For this study, no ethical approval or informed consent was required under Dutch law. All patients who underwent surgery between January 1, 2009, and December 31, 2014, and were registered before March 15, 2015, were evaluated. Patients with multiple synchronous tumors within the colon were included, but patients with a second tumor in the rectum were excluded. Patients were considered eligible for this study if at least the following data were available: tumor location, date of surgery, and survival status at the time of hospital discharge. Based on these criteria, 98.7% (n=39,491) of all registered patients were available for analysis. Furthermore, for the purpose of the present analysis, all patients with metastatic disease were excluded.

Definitions

In the DSCA, both clinical and pathologic T stage were available, but without subdivision in T4a and T4b. LACC was defined as all patients with a registered clinical and/or pathologic T4 stage. The extent of surgery for the primary tumor was registered in the DSCA as no, limited, or extensive additional resections for local ingrowth. Limited additional resections were defined as resections of the abdominal wall, omentum, or ovaries. Extensive additional resections referred to resections of the pancreas, spleen, kidney, liver, stomach, bladder, ureters, or uterus, or additional bowel resections. The organs involved or the exact locations of the additional resections are not specified. The variable additional resections for local ingrowth were used to define 2 subgroups: LACC without additional/multivisceral resections (LACC-noMV) and LACC with limited or extended additional/multivisceral resections (LACC-MV). All other colon cancer resections were referred to as non-LACC. In short, the following 3 subgroups were used in this study: LACC-noMV, which comprised patients who underwent a resection of a cT4 and/or pT4 colon carcinoma without the need for a multivisceral resection; LACC-MV, which comprised patients who underwent a multivisceral resection of a cT4 and/or pT4 colon carcinoma; and non-LACC, which comprised patients who underwent a resection for a T1–3 colon cancer (ie, a tumor not classified as either cT4 or pT4).

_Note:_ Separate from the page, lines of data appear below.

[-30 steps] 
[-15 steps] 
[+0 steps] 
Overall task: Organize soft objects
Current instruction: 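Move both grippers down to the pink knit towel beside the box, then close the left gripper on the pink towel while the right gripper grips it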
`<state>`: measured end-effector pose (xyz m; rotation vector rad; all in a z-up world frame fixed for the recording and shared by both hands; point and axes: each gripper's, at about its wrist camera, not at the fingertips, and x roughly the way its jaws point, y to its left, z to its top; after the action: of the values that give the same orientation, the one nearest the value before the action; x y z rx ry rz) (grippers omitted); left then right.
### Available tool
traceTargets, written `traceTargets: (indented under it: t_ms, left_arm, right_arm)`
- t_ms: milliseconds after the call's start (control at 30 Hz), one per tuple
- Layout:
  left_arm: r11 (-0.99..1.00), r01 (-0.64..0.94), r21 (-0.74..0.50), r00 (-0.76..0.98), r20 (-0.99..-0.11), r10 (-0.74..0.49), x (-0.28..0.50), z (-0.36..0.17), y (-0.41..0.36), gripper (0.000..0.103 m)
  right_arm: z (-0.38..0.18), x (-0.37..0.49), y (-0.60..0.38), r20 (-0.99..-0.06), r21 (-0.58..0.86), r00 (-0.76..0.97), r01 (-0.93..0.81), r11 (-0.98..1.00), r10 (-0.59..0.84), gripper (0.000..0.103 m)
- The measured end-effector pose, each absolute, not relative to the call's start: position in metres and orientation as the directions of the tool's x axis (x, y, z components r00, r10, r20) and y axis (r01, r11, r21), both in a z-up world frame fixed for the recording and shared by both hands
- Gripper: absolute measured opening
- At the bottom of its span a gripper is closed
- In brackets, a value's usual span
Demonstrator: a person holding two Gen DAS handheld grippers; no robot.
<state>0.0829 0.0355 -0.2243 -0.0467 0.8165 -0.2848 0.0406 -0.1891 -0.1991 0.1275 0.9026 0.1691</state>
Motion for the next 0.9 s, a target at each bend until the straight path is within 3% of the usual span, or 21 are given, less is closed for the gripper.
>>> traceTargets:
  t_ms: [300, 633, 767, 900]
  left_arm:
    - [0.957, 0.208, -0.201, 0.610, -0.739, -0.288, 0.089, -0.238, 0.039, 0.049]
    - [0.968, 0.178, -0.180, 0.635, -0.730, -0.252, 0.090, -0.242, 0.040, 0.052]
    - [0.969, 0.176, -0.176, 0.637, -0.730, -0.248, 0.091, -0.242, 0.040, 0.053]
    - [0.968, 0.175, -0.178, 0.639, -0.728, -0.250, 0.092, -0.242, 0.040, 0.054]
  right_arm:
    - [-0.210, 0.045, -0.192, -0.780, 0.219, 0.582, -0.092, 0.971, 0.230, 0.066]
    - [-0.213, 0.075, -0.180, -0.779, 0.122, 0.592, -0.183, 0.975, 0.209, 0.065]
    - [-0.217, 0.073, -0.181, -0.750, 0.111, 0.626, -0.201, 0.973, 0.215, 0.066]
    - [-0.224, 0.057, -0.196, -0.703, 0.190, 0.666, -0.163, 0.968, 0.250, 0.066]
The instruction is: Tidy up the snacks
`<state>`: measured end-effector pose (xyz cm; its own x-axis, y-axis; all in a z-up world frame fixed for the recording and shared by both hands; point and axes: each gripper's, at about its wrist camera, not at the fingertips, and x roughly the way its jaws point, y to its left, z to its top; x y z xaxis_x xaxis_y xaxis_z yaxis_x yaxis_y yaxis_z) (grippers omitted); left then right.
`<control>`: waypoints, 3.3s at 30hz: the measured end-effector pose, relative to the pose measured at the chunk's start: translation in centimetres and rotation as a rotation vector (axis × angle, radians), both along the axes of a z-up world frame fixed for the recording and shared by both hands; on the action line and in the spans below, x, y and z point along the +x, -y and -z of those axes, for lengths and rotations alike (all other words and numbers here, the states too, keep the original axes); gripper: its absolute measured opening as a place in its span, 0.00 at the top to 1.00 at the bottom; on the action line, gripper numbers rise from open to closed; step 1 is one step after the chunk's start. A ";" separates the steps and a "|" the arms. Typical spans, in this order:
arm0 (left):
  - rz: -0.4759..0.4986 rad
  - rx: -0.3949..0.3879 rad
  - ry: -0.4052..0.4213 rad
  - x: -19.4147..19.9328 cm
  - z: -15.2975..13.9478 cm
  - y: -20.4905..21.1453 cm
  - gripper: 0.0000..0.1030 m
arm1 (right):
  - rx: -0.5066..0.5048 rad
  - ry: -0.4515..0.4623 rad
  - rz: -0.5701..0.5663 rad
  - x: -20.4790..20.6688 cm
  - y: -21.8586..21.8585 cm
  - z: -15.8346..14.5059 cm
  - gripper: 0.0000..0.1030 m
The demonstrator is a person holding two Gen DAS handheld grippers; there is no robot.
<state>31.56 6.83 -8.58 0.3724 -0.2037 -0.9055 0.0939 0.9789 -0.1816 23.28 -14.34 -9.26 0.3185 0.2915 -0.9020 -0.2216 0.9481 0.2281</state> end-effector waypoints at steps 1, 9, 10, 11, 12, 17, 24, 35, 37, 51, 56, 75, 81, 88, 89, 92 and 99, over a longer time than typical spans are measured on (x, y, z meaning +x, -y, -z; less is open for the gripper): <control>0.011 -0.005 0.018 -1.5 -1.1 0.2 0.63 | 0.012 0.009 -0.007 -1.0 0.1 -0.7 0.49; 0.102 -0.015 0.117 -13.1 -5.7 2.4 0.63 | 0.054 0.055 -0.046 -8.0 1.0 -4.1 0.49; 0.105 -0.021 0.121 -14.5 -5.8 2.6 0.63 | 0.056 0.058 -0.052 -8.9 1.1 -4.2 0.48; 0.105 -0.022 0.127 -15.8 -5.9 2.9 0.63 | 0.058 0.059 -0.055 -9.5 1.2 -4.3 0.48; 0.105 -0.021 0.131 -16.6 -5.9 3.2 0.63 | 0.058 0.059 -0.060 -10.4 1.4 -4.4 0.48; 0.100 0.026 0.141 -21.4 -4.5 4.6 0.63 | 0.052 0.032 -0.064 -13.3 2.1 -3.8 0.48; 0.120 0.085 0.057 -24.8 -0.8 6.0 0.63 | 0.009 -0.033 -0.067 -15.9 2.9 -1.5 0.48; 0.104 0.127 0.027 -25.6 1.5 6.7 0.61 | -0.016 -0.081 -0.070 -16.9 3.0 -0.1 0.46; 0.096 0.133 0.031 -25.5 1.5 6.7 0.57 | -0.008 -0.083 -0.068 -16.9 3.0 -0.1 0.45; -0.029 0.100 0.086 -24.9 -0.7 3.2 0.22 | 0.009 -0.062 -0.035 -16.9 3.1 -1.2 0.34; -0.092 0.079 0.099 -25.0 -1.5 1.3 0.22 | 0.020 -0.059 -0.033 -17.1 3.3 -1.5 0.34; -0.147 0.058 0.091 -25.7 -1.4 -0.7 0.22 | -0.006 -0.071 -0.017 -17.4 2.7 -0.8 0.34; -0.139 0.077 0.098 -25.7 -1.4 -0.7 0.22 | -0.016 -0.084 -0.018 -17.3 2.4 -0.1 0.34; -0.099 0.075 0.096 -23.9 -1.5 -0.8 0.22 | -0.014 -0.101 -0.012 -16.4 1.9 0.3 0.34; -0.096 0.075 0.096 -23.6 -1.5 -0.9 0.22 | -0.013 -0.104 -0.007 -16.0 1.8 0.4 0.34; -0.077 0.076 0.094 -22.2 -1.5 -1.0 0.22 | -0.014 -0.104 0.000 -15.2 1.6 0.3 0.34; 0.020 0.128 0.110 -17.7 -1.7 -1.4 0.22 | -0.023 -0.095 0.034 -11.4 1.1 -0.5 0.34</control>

Emergency surgery was defined as surgery performed within 12 hours after the procedure was scheduled. Urgent surgery referred to semiurgent procedures that were scheduled >12 hours before being performed but outside of the elective program. The surgical approach was either open, laparoscopic, or converted laparoscopic surgery. Hospital volume was defined as the number of resections performed for LACC-MV per hospital per year.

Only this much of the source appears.